WHAT THIS TASK INVOLVES: Only one portion of the data is to be written out: from the line bearing "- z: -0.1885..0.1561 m" through the line bearing "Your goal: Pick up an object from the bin". Write it exactly as it appears.

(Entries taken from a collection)
+-------+

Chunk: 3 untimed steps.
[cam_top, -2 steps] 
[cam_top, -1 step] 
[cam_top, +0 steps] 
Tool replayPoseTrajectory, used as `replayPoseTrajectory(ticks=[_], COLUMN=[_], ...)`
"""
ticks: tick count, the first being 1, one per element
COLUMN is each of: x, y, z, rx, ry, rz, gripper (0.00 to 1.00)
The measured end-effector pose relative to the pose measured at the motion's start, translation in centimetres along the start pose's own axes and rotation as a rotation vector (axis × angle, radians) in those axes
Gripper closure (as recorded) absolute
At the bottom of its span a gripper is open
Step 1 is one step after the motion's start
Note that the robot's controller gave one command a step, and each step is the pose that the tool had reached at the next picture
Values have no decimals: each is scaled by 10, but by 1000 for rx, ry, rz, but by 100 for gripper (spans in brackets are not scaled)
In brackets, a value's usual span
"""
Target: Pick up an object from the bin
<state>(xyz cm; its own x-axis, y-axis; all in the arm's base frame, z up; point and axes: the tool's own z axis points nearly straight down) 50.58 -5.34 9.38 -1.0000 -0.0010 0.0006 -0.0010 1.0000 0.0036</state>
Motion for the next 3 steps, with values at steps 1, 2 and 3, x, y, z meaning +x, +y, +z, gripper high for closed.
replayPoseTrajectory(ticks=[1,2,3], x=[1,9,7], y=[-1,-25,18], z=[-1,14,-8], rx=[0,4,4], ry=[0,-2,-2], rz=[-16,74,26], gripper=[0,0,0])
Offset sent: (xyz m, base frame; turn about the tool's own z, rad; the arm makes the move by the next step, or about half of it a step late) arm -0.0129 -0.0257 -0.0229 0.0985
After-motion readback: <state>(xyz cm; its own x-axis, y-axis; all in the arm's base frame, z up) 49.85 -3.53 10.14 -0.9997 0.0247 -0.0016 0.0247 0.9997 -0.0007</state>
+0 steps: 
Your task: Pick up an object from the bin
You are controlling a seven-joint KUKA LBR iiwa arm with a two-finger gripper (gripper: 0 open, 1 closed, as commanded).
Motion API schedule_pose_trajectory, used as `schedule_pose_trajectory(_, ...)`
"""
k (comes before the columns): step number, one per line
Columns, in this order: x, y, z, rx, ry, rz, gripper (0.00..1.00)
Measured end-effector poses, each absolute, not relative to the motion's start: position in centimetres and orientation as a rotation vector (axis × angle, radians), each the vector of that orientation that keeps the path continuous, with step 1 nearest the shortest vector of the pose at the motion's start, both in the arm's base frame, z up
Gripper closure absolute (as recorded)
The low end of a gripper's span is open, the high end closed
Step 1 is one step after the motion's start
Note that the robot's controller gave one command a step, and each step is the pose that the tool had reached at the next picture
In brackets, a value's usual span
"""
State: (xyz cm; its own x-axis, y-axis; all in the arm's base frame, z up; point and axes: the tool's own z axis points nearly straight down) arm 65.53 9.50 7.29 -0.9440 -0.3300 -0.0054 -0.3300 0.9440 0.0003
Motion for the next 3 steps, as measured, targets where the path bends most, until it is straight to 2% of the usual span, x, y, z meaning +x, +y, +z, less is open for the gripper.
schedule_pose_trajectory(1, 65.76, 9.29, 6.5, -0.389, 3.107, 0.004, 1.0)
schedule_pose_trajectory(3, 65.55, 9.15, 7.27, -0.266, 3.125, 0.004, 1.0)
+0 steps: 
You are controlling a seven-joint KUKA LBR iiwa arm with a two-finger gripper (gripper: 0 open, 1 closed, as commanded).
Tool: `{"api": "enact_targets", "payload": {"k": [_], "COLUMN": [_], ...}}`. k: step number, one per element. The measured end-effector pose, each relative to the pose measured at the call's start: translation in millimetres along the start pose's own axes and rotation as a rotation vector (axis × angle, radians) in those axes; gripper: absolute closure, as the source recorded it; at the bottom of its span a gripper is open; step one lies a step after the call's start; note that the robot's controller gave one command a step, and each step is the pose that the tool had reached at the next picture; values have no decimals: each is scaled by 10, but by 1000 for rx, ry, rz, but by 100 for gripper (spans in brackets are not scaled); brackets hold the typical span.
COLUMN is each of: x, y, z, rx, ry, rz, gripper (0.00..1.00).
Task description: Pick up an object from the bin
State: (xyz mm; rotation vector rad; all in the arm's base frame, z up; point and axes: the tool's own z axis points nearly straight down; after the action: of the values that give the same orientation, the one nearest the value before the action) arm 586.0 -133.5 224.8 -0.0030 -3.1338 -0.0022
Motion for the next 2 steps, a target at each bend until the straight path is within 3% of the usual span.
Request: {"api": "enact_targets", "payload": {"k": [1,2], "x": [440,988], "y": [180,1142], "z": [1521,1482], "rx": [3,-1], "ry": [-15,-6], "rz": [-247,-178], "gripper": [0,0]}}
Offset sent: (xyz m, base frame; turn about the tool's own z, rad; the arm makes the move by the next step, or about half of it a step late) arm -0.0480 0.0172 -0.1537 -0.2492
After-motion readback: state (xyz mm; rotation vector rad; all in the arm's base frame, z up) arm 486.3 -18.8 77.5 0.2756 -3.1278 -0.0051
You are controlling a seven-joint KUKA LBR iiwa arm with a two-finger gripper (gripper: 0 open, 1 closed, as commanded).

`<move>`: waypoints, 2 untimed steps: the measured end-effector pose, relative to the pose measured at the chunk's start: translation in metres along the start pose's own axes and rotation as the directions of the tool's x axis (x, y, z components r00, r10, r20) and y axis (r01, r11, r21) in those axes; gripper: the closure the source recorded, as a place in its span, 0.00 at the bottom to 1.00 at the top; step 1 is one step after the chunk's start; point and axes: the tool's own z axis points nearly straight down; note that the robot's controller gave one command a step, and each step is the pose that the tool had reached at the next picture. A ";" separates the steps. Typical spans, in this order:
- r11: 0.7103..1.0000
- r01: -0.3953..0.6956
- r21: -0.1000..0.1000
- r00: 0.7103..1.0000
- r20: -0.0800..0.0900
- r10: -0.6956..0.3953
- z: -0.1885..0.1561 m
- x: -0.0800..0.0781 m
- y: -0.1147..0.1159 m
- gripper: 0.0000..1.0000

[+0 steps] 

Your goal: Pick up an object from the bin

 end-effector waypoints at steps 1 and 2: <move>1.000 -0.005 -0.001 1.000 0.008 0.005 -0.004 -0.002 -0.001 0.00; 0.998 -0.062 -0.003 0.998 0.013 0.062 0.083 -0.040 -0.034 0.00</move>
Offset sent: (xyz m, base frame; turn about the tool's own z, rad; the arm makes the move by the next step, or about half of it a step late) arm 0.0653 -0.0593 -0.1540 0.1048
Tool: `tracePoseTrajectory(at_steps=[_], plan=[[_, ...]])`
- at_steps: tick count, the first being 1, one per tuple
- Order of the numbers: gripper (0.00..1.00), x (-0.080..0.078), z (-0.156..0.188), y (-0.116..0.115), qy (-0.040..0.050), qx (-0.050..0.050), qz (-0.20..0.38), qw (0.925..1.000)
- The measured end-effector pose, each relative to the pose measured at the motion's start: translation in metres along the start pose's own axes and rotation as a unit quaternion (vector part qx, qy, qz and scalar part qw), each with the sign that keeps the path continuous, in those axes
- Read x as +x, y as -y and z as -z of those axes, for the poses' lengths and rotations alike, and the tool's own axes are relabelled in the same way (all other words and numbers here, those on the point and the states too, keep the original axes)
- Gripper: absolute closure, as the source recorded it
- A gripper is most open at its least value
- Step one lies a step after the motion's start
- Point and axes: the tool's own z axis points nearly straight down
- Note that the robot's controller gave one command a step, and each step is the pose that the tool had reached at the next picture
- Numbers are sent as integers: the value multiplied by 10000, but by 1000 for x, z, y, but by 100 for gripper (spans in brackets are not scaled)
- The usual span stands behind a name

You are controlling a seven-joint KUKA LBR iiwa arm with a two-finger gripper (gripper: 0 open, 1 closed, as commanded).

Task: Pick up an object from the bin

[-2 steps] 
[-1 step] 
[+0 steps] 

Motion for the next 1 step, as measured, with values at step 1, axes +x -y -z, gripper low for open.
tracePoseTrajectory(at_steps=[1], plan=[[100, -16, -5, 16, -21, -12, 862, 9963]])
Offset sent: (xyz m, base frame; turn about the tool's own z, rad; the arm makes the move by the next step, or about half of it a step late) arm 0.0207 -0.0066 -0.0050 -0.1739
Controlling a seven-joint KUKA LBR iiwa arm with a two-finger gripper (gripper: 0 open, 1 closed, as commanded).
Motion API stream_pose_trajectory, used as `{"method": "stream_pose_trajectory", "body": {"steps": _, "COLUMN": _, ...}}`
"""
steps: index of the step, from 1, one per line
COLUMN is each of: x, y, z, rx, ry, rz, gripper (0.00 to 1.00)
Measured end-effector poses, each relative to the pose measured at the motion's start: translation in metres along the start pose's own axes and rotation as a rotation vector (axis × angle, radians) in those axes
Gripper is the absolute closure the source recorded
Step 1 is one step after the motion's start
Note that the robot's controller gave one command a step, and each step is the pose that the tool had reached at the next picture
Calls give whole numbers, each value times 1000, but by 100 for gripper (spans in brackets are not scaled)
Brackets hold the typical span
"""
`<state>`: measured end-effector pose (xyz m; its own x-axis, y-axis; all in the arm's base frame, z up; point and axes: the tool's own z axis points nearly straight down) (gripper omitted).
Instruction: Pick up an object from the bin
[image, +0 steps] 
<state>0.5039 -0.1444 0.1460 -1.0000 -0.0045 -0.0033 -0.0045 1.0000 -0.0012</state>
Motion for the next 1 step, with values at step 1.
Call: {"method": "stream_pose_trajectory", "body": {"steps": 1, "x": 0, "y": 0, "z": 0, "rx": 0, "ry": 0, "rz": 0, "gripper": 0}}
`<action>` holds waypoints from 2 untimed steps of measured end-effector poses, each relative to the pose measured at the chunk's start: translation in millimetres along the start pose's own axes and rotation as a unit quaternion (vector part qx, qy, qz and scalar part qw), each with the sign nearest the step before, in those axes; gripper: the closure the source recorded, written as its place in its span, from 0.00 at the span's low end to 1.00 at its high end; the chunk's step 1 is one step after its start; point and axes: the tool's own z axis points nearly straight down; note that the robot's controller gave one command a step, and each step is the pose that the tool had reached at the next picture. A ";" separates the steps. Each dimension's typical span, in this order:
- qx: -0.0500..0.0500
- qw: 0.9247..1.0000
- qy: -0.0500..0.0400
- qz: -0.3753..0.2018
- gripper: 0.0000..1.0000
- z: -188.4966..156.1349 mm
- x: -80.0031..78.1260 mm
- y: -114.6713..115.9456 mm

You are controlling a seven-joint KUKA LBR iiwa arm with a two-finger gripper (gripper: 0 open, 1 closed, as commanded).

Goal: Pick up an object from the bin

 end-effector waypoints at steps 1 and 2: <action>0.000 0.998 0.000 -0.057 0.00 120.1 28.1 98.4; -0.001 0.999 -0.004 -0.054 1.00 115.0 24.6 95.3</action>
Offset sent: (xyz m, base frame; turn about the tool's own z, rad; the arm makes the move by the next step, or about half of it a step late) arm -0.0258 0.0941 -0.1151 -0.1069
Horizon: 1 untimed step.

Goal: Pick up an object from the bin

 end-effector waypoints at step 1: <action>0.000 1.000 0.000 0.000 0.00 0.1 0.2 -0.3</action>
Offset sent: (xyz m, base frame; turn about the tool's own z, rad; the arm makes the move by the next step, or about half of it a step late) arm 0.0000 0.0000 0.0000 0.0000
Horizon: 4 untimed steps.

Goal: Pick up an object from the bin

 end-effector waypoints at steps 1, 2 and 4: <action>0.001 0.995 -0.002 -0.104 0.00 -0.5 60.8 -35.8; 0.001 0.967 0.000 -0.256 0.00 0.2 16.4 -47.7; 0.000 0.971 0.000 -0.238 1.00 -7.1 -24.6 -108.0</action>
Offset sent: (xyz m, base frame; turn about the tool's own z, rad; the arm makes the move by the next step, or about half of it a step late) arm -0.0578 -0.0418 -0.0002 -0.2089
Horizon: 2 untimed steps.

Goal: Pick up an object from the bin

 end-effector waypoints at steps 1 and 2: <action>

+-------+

TASK ANSWER:
- z: -0.1885..0.1561 m
- x: -0.0800..0.0781 m
- y: -0.1147..0.1159 m
- gripper: 0.0000..1.0000

[+0 steps] 

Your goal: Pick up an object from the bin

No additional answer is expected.